BEGIN TASK DATA
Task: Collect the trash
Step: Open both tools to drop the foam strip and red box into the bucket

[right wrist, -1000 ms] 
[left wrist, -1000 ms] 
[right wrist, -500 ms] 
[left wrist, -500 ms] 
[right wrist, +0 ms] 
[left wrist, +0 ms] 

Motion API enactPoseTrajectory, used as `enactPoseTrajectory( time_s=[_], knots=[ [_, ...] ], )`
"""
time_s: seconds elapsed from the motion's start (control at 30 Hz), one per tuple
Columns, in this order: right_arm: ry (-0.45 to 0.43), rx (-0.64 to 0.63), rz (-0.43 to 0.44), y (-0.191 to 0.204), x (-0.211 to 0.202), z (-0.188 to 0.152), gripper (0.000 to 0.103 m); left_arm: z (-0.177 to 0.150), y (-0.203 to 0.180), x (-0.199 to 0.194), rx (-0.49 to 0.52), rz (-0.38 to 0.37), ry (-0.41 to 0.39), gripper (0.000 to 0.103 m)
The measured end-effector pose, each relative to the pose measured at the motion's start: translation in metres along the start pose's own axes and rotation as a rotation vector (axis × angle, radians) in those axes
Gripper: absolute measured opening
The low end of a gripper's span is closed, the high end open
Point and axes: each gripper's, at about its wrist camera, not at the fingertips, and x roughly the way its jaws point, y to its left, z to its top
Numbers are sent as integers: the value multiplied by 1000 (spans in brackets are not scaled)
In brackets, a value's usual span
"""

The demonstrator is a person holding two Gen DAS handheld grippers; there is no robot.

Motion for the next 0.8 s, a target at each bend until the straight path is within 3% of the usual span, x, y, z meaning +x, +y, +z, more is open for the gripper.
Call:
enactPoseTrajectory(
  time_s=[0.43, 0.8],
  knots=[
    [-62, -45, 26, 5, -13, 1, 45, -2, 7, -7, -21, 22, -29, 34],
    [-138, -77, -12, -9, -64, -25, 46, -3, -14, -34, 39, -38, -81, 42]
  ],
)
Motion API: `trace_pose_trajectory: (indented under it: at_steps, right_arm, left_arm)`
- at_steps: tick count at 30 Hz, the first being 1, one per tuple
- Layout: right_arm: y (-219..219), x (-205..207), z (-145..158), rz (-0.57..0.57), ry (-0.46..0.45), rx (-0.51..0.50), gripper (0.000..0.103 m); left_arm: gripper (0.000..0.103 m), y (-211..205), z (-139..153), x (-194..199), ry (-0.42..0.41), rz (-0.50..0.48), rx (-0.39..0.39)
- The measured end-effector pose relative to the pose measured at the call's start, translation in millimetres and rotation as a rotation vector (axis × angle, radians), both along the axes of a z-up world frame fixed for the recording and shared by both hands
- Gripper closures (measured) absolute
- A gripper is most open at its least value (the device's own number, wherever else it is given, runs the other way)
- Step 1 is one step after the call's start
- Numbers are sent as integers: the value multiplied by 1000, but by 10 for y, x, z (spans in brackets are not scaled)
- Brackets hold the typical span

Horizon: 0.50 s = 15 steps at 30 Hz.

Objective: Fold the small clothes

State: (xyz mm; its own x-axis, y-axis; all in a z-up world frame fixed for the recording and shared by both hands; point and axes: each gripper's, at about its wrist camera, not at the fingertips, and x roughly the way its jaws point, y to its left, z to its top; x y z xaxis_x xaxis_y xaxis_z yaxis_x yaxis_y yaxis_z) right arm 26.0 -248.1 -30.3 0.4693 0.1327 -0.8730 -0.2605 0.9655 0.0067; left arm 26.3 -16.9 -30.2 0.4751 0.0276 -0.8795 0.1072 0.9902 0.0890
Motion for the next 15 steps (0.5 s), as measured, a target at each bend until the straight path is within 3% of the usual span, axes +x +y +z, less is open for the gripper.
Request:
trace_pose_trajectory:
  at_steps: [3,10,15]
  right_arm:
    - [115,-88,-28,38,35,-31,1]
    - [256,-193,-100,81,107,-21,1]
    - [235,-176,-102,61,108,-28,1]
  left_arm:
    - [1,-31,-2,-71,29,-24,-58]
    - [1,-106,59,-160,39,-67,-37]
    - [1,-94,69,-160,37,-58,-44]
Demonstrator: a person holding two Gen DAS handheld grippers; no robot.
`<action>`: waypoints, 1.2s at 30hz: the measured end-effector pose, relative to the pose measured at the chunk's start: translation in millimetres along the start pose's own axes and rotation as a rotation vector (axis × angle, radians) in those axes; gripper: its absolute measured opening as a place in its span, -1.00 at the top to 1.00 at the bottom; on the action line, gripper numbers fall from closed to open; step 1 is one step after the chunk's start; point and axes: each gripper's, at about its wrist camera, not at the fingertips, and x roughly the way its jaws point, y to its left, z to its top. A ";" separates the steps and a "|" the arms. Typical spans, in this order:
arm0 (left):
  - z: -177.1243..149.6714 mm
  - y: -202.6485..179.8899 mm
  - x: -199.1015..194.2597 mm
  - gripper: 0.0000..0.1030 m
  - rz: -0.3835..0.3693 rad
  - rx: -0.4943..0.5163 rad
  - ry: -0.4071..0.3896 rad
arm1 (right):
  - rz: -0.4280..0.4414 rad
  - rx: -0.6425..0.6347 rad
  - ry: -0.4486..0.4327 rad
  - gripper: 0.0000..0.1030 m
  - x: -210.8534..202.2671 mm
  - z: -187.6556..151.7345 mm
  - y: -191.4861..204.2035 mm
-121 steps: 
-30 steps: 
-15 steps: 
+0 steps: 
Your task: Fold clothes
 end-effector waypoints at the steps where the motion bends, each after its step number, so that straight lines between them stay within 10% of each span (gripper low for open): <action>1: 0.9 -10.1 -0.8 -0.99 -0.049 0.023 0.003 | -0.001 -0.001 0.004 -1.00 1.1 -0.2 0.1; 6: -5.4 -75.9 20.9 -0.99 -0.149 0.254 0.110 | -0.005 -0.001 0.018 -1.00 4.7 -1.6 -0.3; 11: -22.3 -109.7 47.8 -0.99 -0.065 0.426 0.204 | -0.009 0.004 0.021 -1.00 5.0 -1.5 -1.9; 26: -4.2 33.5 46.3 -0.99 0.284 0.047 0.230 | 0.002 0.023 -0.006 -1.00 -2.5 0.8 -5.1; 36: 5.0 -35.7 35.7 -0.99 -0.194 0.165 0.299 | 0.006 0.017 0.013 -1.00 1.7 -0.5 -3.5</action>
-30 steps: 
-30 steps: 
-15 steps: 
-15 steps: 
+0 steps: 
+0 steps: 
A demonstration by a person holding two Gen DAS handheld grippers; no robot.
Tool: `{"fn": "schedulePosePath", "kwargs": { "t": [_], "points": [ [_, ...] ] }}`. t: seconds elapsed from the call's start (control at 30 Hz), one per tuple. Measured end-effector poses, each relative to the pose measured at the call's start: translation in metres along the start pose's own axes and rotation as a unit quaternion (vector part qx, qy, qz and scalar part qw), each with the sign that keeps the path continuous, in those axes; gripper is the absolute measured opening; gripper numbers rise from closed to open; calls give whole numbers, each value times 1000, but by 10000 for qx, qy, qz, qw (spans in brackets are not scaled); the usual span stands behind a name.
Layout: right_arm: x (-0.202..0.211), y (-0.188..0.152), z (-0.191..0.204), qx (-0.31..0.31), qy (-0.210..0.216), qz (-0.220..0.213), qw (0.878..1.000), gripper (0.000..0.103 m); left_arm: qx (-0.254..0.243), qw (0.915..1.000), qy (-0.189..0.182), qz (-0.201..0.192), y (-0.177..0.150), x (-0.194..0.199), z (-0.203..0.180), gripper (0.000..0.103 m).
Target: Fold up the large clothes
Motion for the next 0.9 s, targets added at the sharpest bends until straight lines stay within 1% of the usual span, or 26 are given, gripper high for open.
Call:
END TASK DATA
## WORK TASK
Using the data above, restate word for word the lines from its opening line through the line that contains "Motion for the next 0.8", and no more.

## RESPONSE TO THE EXERCISE
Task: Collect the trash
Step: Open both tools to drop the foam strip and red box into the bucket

[right wrist, -1000 ms] 
[left wrist, -1000 ms] 
[right wrist, -500 ms] 
[left wrist, -500 ms] 
[right wrist, +0 ms] 
[left wrist, +0 ms] 

Motion API enactPoseTrajectory, used as `enactPoseTrajectory( time_s=[_], knots=[ [_, ...] ], )`
"""
time_s: seconds elapsed from the motion's start (control at 30 Hz), one per tuple
Columns, in this order: right_arm: ry (-0.45 to 0.43), rx (-0.64 to 0.63), rz (-0.43 to 0.44), y (-0.191 to 0.204), x (-0.211 to 0.202), z (-0.188 to 0.152), gripper (0.000 to 0.103 m); left_arm: z (-0.177 to 0.150), y (-0.203 to 0.180), x (-0.199 to 0.194), rx (-0.49 to 0.52), rz (-0.38 to 0.37), ry (-0.41 to 0.39), gripper (0.000 to 0.103 m)
The measured end-effector pose, each relative to the pose measured at the motion's start: translation in metres along the start pose's own axes and rotation as a rotation vector (axis × angle, radians) in those axes
Gripper: absolute measured opening
The low end of a gripper's span is closed, the high end open
Point and axes: each gripper's, at about its wrist camera, not at the fingertips, and x roughly the way its jaws point, y to its left, z to its top
Numbers are sent as integers: the value multiplied by 1000 (spans in brackets are not scaled)
In brackets, a value's usual span
"""

The demonstrator is a person holding two Gen DAS handheld grippers; there is no robot.

Motion for the next 0.8 s, a target at each bend until the straight path is within 3% of the usual span, x, y, z meaning +x, +y, +z, more is open for the gripper.

Nothing else is required to complete the exercise.